WHAT TO FIX’s Submission to Article 50 AI Act Consultation

 
 
 

Submission to the AI Act Article 50 Consultation

AI labeling and system transparency can create important signals to support platforms’ detection of manipulative monetization and inauthentic behavior at scale.

 
Published: June 8, 2026
 
In our latest submission to the European Commission, we argue for AI labeling obligations, arguing that they can create signals that can be used to detect manipulative monetization strategies and inauthentic behavior at scale.

RECOMMENDATIONS

 

♦️ Labeling offers a technical basis for downstream detection and enforcement.

This becomes especially relevant when AI-generated content intersects with recommender systems and monetization incentives.
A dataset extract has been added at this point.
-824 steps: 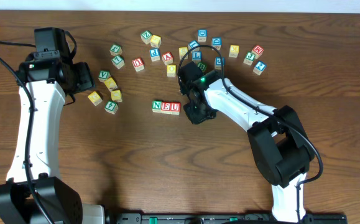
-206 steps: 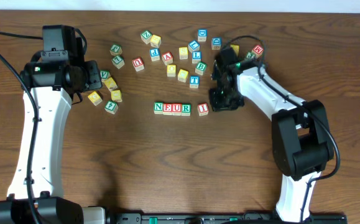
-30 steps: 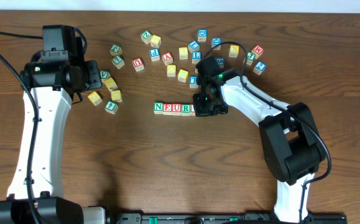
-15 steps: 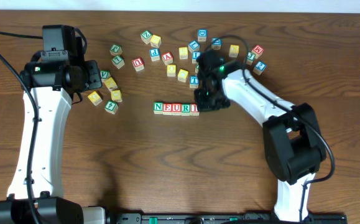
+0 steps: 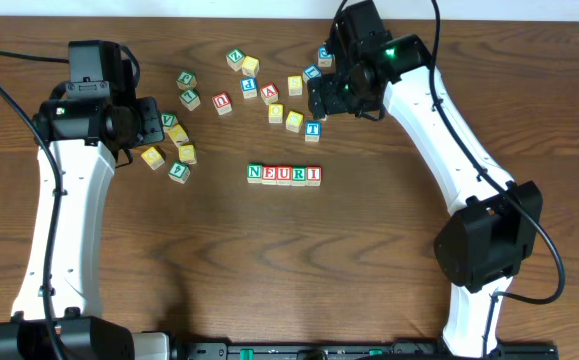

Social media business models often reward high-engagement content regardless of authenticity. AI systems substantially reduce the cost of producing emotionally manipulative material at scale, enabling actors to optimize outputs for virality, outrage, or persuasion. Transparency obligations therefore create the possibility of linking inauthentic content (synthetic media) with inauthentic behavior (coordinated amplification, deceptive engagement practices, monetized spam networks, or disinformation campaigns).

♦️ Transparency requirements for AI system as a precondition for systemic oversight.

The combination of machine-readable labeling under Article 50(2) and deployer disclosure duties under Article 50(4) could enable platforms and regulators to develop risk indicators around monetization services financially incentivizing inauthentic behavior and content. For instance, repeated circulation of labelled AI-generated political content through monetized accounts and content could support detection of disinformation infrastructures, particularly where synthetic media is combined with coordinated amplification tactics.